> Recorded data
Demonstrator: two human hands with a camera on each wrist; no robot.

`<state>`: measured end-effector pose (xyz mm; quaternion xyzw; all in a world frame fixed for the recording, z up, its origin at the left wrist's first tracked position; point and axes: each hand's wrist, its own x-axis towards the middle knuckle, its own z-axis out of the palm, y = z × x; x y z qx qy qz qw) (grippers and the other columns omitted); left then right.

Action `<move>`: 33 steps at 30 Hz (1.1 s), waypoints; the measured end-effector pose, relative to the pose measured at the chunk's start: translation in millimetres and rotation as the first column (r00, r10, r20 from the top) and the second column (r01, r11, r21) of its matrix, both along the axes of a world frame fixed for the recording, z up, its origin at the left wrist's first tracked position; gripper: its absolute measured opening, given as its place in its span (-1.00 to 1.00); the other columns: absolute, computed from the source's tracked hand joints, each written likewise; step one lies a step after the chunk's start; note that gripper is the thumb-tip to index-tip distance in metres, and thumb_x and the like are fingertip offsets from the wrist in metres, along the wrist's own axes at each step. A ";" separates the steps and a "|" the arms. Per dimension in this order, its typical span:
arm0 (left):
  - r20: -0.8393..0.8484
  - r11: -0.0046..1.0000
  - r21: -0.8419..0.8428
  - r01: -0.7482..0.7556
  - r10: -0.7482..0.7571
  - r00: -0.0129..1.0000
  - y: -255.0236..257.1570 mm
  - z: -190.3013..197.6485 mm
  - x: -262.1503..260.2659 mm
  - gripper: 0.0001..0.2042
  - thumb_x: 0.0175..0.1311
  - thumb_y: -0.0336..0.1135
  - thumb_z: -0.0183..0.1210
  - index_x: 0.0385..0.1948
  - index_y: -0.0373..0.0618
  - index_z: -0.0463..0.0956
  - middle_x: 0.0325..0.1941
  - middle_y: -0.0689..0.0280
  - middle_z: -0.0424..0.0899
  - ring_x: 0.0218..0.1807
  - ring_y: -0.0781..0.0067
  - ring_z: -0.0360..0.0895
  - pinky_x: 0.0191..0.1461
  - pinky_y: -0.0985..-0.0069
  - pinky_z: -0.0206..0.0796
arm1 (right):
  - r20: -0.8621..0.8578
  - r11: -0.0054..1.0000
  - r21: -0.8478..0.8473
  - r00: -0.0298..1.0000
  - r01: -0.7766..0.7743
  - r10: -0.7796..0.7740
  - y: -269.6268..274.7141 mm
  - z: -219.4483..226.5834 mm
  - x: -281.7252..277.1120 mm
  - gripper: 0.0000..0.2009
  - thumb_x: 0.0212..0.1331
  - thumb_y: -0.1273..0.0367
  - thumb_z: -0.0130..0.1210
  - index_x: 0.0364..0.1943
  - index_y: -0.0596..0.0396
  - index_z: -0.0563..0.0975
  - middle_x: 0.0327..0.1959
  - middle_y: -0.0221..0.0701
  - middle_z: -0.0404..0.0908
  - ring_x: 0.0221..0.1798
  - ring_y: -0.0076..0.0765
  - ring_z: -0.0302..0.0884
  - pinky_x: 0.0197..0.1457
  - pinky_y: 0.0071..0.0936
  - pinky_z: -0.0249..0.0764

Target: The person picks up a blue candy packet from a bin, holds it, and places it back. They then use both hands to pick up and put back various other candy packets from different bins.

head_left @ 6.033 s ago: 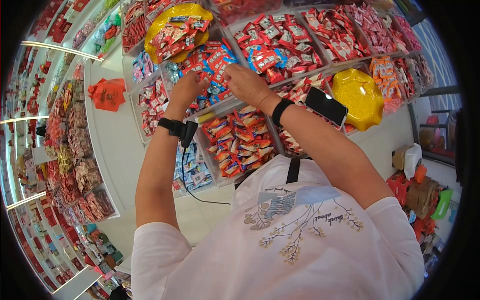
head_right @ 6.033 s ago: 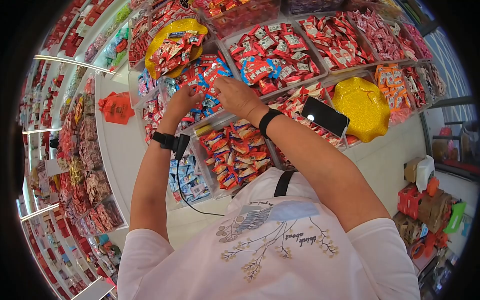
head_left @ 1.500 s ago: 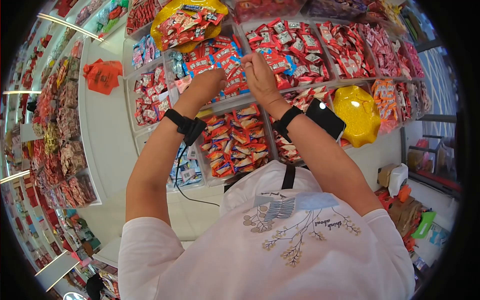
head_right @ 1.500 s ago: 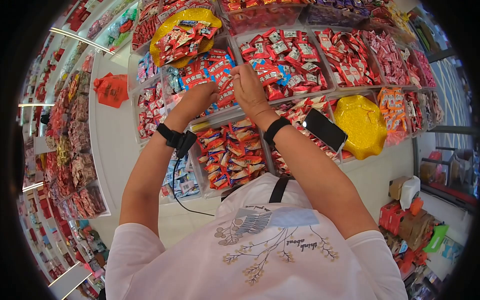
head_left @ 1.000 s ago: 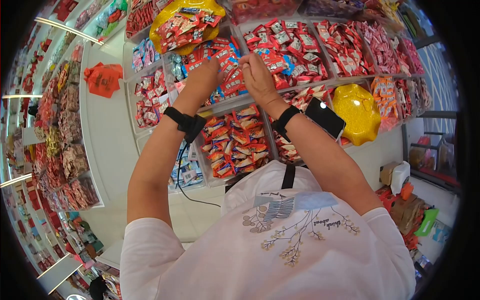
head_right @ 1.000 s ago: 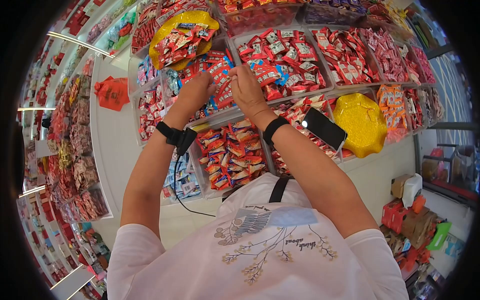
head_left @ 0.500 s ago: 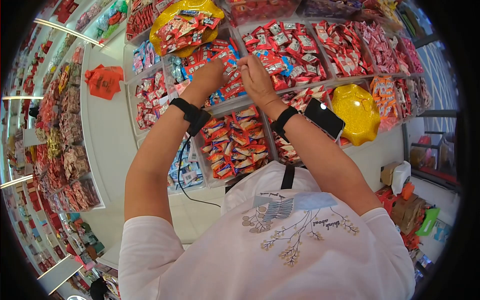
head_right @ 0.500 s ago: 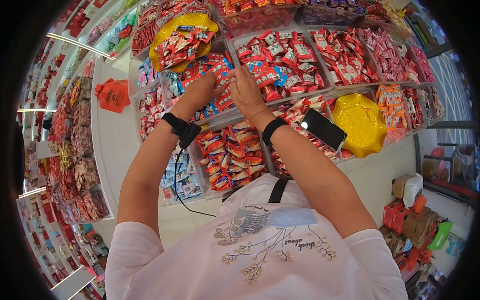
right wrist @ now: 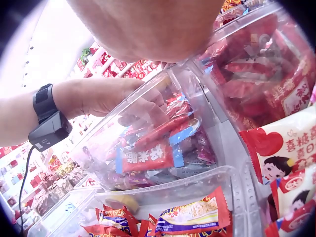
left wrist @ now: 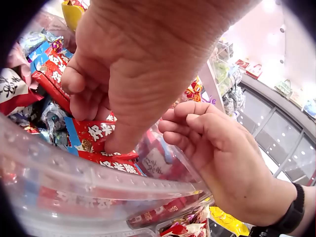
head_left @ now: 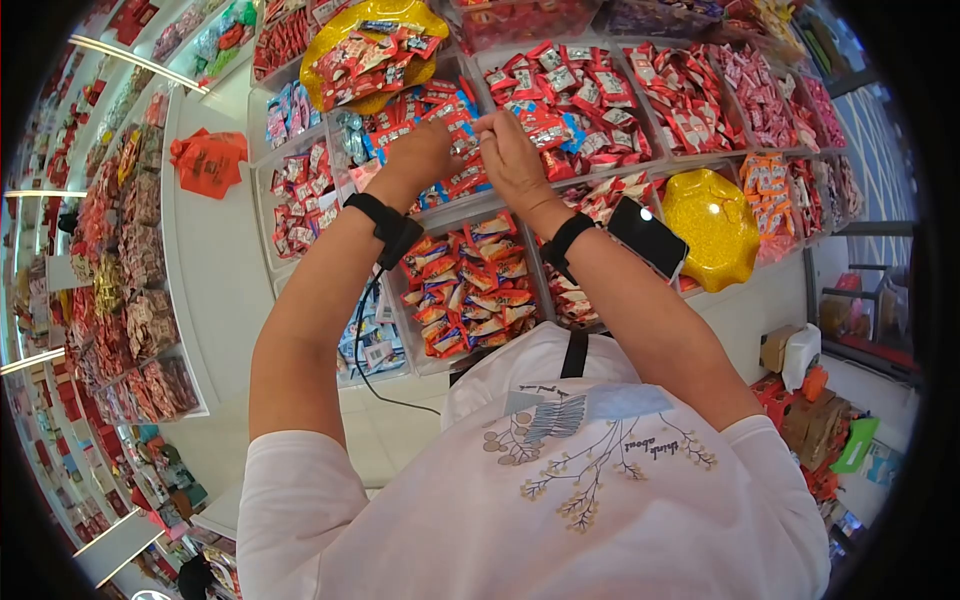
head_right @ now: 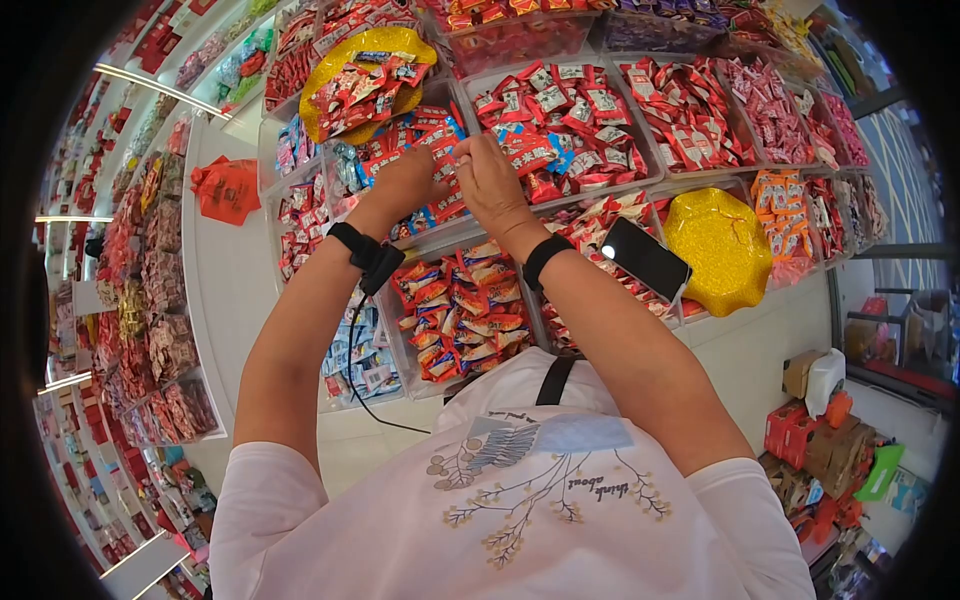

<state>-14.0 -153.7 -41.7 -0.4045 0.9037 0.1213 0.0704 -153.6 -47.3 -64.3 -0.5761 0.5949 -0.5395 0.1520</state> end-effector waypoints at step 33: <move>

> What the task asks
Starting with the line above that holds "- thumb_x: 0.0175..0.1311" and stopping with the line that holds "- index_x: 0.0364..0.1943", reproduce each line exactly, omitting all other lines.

> Written answer
  - thumb_x: 0.0175..0.1311
  - thumb_y: -0.0336..0.1135
  - thumb_z: -0.0183..0.1210
  - index_x: 0.0385..0.1948
  - index_y: -0.0373..0.0618
  - index_z: -0.0463..0.0956
  - middle_x: 0.0325..0.1941
  - middle_y: -0.0689..0.0280
  - middle_z: -0.0424..0.0899
  - ring_x: 0.0218..0.1807
  - ring_y: -0.0781..0.0067
  - ring_z: -0.0360..0.0895
  - pinky_x: 0.0191..0.1461
  - pinky_y: -0.0985..-0.0069
  - pinky_z: -0.0206..0.0796
arm1 (right):
  - r20: -0.8621..0.8578
  - r11: -0.0054..1.0000
  - r21: -0.8478..0.8473
  - r00: -0.0298..1.0000
  - r01: -0.7766..0.7743
  - r10: -0.7796..0.7740
  - y: -269.6268..274.7141 mm
  - z: -219.4483..226.5834 mm
  - x: -281.7252..277.1120 mm
  - gripper: 0.0000..0.2009
  - thumb_x: 0.0212..0.1331
  - thumb_y: -0.1273..0.0367
  - thumb_z: -0.0130..0.1210
  - index_x: 0.0364..0.1943

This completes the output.